#### What is required
What you return must be the lines of the data that hold the word "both".

#### Information shown

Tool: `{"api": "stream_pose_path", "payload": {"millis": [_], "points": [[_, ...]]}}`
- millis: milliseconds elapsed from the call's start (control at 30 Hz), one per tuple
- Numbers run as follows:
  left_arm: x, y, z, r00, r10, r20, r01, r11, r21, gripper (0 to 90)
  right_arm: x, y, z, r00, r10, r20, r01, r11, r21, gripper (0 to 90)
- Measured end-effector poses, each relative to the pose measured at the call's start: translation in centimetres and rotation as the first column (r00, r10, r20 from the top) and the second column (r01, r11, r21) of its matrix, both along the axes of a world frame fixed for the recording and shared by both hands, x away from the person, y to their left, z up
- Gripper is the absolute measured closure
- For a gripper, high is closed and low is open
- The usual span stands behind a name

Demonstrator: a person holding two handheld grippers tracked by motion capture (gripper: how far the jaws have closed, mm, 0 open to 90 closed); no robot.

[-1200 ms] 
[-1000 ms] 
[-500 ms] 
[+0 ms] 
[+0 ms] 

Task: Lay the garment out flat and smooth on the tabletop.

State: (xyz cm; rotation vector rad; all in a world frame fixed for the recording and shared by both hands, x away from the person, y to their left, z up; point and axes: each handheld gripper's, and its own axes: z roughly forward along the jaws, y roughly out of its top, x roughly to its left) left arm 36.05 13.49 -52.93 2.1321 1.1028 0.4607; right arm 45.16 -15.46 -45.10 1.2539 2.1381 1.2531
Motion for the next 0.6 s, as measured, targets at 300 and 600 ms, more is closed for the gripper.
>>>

#### Answer below
- Measured end-effector poses, each relative to the pose measured at the call's start: translation in centimetres and rotation as the first column (r00, r10, r20 from the top) and the second column (r01, r11, r21) of its matrix, both along the axes of a world frame fixed for the recording and shared by both hands, x away from the person, y to their left, z up
State: (xyz cm; rotation vector rad; all in a world frame fixed for the recording and shared by both hands, x away from the person, y to their left, z up; point and axes: each handheld gripper's, and its own axes: z roughly forward along the jaws, y roughly out of its top, x roughly to its left) left arm 36.05 13.49 -52.93 2.1321 1.1028 0.4607; right arm 45.16 -15.46 -45.10 1.2539 2.1381 1.2531

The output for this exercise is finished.